How to Clean Baby’s Gums and Tongue

Healthy gums are a good foundation for primary and permanent teeth. By following a simple cleaning process, starting a few days after birth. You can establish a routine for caring for your infant’s mouth.

Here are a few important tips for cleaning your baby’s gums after each feeding:

         * Wet a clean gauze pad or soft washcloth.
         * Gently wipe and massage your infant’s gums. This step may also help ease teething discomfort.
         * Wipe the roof of the mouth, inside the cheeks, and tongue.

      How to Brush Your Baby’s Teeth

      It isn’t difficult for a first-time parent to learn how to brush baby teeth. You just need an infant toothbrush and fluoridated toothpaste, which may not be necessary for younger babies. Position your baby in a way that you can see all of his or her teeth. The most ideal position for an infant or a toddler is when their head is lying on your lap or in the crook of your elbow. If your baby is older, you can brush their teeth while they are standing up.

      Only use a very small amount of toothpaste to brush the teeth of a baby less than 24 months old. Increase the toothpaste amount to a pea size for a child older than two years. Place the toothbrush where the teeth and gum meet and do circular movements. Start in one corner of your child’s mouth and brush each tooth as you gently work your way around until you finish. Baby teeth should be brushed long enough to remove plaque from all tooth surfaces. If your baby has developed all the 20 primary teeth, then the brushing session can take around 2 minutes.

      We also recommend you continue helping or supervising your child’s brushing even when he or she is of preschool age. This will help prevent your baby from swallowing toothpaste and ingesting fluoride. If your baby ingests a significant amount of toothpaste, he or she may have stomach pain and nausea.

      Why Baby Teeth Are Bleeding When Brushing

      Gum diseases in babies are not very common. But you have to be cautious if you notice that when you are brushing your baby’s teeth, there is some amount of bleeding. This is likely to happen if your child is lacking proper mouth cleaning. Poor oral hygiene can lead to plaque accumulation under the gums. Plaque refers to a sticky film of bacteria on the teeth. A dentist can help clean your baby’s teeth and gums to restore good oral health. 

      Another reason you might notice bleeding gums when brushing your baby’s teeth is when a new tooth is erupting. If the new tooth is covered with gums and there is food getting stuck under the gums, slight inflammation will occur causing bleeding.
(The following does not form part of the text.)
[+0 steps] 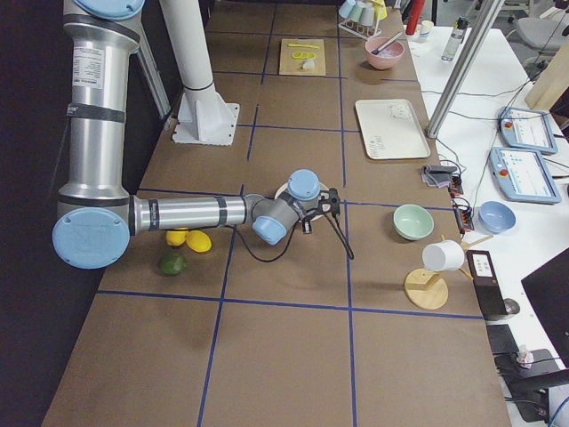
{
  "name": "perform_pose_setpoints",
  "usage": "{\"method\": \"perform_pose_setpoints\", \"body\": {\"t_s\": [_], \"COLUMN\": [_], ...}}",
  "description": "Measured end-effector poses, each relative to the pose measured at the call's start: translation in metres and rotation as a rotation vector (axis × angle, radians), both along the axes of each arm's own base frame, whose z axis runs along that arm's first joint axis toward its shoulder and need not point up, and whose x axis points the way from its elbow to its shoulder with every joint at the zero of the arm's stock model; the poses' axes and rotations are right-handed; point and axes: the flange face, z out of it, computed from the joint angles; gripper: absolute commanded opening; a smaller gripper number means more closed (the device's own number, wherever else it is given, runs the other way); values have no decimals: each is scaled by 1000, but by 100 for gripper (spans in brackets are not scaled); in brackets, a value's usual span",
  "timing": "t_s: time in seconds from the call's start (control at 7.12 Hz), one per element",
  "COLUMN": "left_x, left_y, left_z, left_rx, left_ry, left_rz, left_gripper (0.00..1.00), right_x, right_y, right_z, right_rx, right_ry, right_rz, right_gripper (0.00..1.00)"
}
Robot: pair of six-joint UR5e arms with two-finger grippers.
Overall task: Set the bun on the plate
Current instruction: 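Grip the plate rim and drag it toward the table center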
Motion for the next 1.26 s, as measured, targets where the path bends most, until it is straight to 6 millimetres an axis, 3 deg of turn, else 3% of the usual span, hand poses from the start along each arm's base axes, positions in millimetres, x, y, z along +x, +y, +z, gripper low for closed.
{"method": "perform_pose_setpoints", "body": {"t_s": [0.14, 0.56, 0.84, 0.98, 1.12, 1.26], "left_x": [0, 0, 0, 0, 0, 0], "left_y": [0, 1, 1, 1, 1, 1], "left_z": [0, 1, 1, 1, 1, 1], "left_rx": [-1, -4, -5, -6, -6, -6], "left_ry": [1, 3, 3, 4, 4, 4], "left_rz": [0, 0, 0, 0, 0, 0], "left_gripper": [100, 100, 100, 100, 100, 100], "right_x": [-34, -171, -275, -317, -347, -364], "right_y": [-2, 9, 41, 52, 59, 61], "right_z": [-35, -134, -194, -222, -244, -255], "right_rx": [-32, -128, -185, -204, -223, -229], "right_ry": [-31, -48, 17, 45, 57, 62], "right_rz": [18, 87, 138, 160, 181, 197], "right_gripper": [0, 0, 0, 0, 7, 86]}}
      Sometimes, your child’s baby teeth may be too close to each other. This may result in food particles getting trapped in between the teeth. This can cause the gums in between teeth to swell, causing bleeding when brushing. You can help treat the bleeding by gently brushing your baby’s teeth. Also, consider flossing to remove any food particles.

      Visiting the Dentist

      Plan your baby’s first dental check-up by the age of 1, and sooner if you suspect there is a cavity or bleeding gums when brushing.

      Final Words

      It’s very important to take good care of baby teeth. If any of your child’s baby teeth is lost early due to decay, the teeth next to it will start drifting. The teeth will drift to fill the vacant space, leaving no room for the permanent tooth to grow. This may force permanent teeth to emerge in odd places, causing a crowded or crooked smile. So, it is extremely important you make a special effort to clean your baby’s mouth and make sure he or she has healthy teeth.